Reproducibility is crucial for scientific experiments, debugging, and production deployments. This guide covers everything you need to know about creating reproducible augmentation pipelines in Albumentations.

Quick Start

To make your augmentations reproducible, set the seed parameter in Compose:

import albumentations as A

# This pipeline will produce the same augmentations
# every time it's instantiated with the same seed
transform = A.Compose([
    A.RandomCrop(height=256, width=256),
    A.HorizontalFlip(p=0.5),
    A.RandomBrightnessContrast(p=0.2),
], seed=137)

Key Concepts

1. Independent Random State

Albumentations maintains its own internal random state that is completely independent from global random seeds. This design choice ensures:

  • Pipeline reproducibility is not affected by external code
  • Multiple pipelines can coexist without interfering with each other
  • Your augmentations remain consistent regardless of other random operations in your code
import random
import numpy as np
import albumentations as A

# These global seeds DO NOT affect Albumentations
np.random.seed(137)
random.seed(137)

# Only the seed parameter in Compose controls reproducibility
transform = A.Compose([
    A.RandomRotate90(p=0.5),
    A.RandomBrightnessContrast(p=0.2),
], seed=137)  # This is what matters

2. Seed Behavior

When you set a seed in Compose:

  • Two instances with the same seed produce identical sequences:

    transform1 = A.Compose([...], seed=137)
transform2 = A.Compose([...], seed=137)
# transform1 and transform2 will apply the same random parameters

  • Each call still produces random augmentations:

    transform = A.Compose([...], seed=137)
# Different random augmentations for each call
result1 = transform(image=image1)
result2 = transform(image=image2)
# But the sequence is reproducible when recreating the pipeline

  • No seed means truly random behavior:

    transform = A.Compose([...])  # seed=None by default
# Different random sequence every time you create the pipeline

Common Use Cases

1. Reproducible Training Experiments

def create_train_transform(seed=None):
    """Create a training augmentation pipeline with optional seed."""
    return A.Compose([
        A.RandomResizedCrop(height=224, width=224, scale=(0.8, 1.0)),
        A.HorizontalFlip(p=0.5),
        A.ColorJitter(
            brightness=0.2,
            contrast=0.2,
            saturation=0.2,
            hue=0.1,
            p=0.8
        ),
        A.GaussNoise(p=0.2),
        A.Normalize(
            mean=[0.485, 0.456, 0.406],
            std=[0.229, 0.224, 0.225]
        ),
    ], seed=seed)

# For reproducible experiments
train_transform = create_train_transform(seed=137)
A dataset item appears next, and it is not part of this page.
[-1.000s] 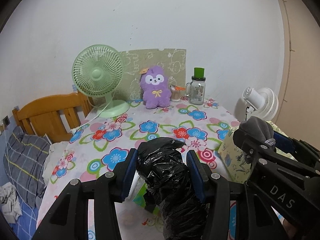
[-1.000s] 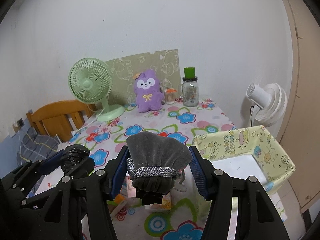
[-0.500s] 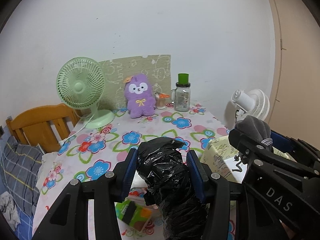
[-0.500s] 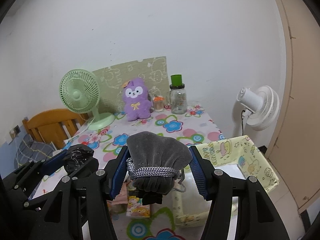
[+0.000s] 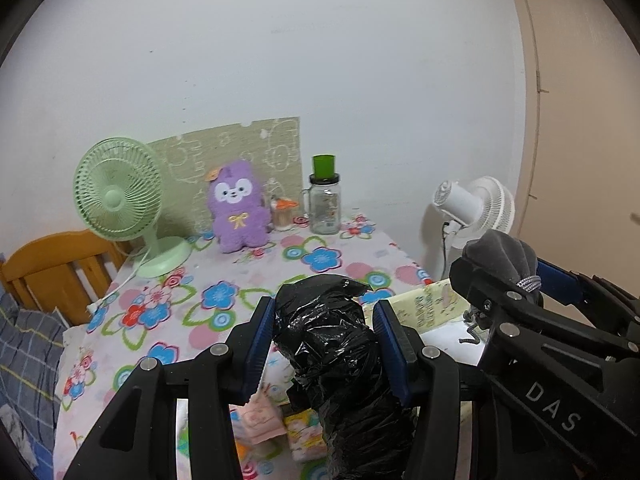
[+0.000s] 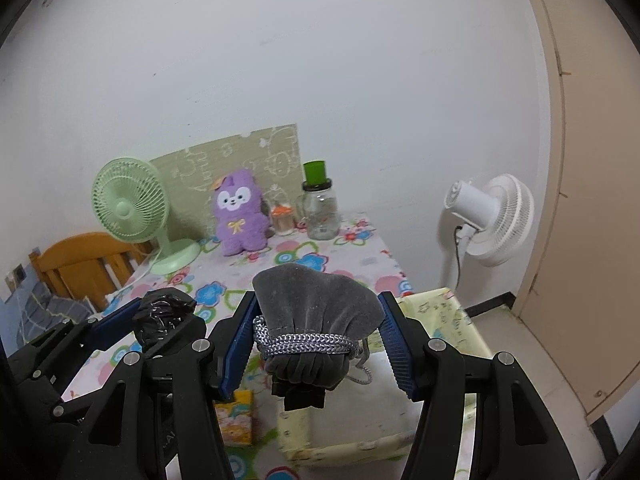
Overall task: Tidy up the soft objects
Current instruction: 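Lift and carry the bundle and pouch toward the yellow-green paper box, then lower both items into the box and open both tools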
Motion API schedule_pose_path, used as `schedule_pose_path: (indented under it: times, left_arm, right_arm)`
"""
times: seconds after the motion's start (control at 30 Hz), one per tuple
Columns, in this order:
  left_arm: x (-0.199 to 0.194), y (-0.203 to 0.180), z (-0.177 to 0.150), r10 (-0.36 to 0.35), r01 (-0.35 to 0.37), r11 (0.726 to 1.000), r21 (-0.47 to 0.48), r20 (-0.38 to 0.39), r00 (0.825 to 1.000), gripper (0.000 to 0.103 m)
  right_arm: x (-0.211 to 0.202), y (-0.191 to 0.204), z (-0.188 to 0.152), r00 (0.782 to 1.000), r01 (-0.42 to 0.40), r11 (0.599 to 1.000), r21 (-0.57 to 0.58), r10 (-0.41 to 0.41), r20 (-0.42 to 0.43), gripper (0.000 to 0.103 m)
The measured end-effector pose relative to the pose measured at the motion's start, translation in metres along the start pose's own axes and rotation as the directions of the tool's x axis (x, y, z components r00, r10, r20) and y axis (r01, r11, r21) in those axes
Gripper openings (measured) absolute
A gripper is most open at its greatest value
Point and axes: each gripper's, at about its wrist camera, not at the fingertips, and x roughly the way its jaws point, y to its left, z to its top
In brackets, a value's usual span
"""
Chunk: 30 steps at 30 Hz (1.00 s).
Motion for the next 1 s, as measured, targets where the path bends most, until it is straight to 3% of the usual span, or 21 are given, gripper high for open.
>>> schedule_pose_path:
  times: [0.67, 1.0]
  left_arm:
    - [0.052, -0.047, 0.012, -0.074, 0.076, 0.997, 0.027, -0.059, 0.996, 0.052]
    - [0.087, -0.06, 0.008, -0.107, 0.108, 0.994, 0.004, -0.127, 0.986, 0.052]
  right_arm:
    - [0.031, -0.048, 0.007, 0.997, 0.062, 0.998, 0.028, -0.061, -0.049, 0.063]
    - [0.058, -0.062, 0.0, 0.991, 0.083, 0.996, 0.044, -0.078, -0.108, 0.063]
# For production (no fixed seed, different augmentations each run)
train_transform = create_train_transform(seed=None)

2. Debugging with Fixed Seeds

When debugging augmentation issues, use a fixed seed to ensure consistent behavior:

# Debug mode - same augmentations every run
debug_transform = A.Compose([
    A.RandomCrop(height=256, width=256),
    A.ShiftScaleRotate(
        shift_limit=0.1,
        scale_limit=0.2,
        rotate_limit=30,
        p=1.0  # Always apply for debugging
    ),
], seed=137)

# Test with the same image multiple times
for i in range(3):
    result = debug_transform(image=test_image)
    # Will produce the exact same augmented image each iteration

3. A/B Testing Augmentation Strategies

Compare different augmentation strategies with controlled randomness:

# Strategy A with fixed seed
strategy_a = A.Compose([
    A.RandomRotate90(p=0.5),
    A.RandomBrightnessContrast(p=0.3),
], seed=100)

# Strategy B with the same seed for fair comparison
strategy_b = A.Compose([
    A.HorizontalFlip(p=0.5),
    A.ColorJitter(p=0.3),
], seed=100)

# Both will use the same random sequence for probability checks

4. Multi-Stage Pipelines

When using multiple Compose instances in sequence, each can have its own seed:

# Stage 1: Geometric transforms
geometric = A.Compose([
    A.RandomRotate90(p=0.5),
    A.HorizontalFlip(p=0.5),
], seed=137)

# Stage 2: Color transforms
color = A.Compose([
    A.RandomBrightnessContrast(p=0.5),
    A.HueSaturationValue(p=0.5),
], seed=137)

# Apply stages sequentially
image = geometric(image=image)['image']
image = color(image=image)['image']

Resetting Seeds for Existing Pipelines

You can reset the random seed of an existing pipeline without recreating it:

import albumentations as A

# Create a pipeline
transform = A.Compose([
    A.RandomCrop(height=256, width=256),
    A.HorizontalFlip(p=0.5),
], seed=137)

# Apply some augmentations
result1 = transform(image=image)

# Reset to a new seed
transform.set_random_seed(200)

# Now uses the new seed
result2 = transform(image=image)

# Reset to original seed
transform.set_random_seed(137)

# You can also set random state directly from generators
import numpy as np
import random

rng = np.random.default_rng(100)
py_rng = random.Random(100)
transform.set_random_state(rng, py_rng)

DataLoader Workers and Reproducibility

Key Concept: In AlbumentationsX, the augmentation sequence depends on BOTH the seed AND the number of workers. Using seed=137 with num_workers=4 produces different results than seed=137 with num_workers=8. This is by design to maximize augmentation diversity in parallel processing.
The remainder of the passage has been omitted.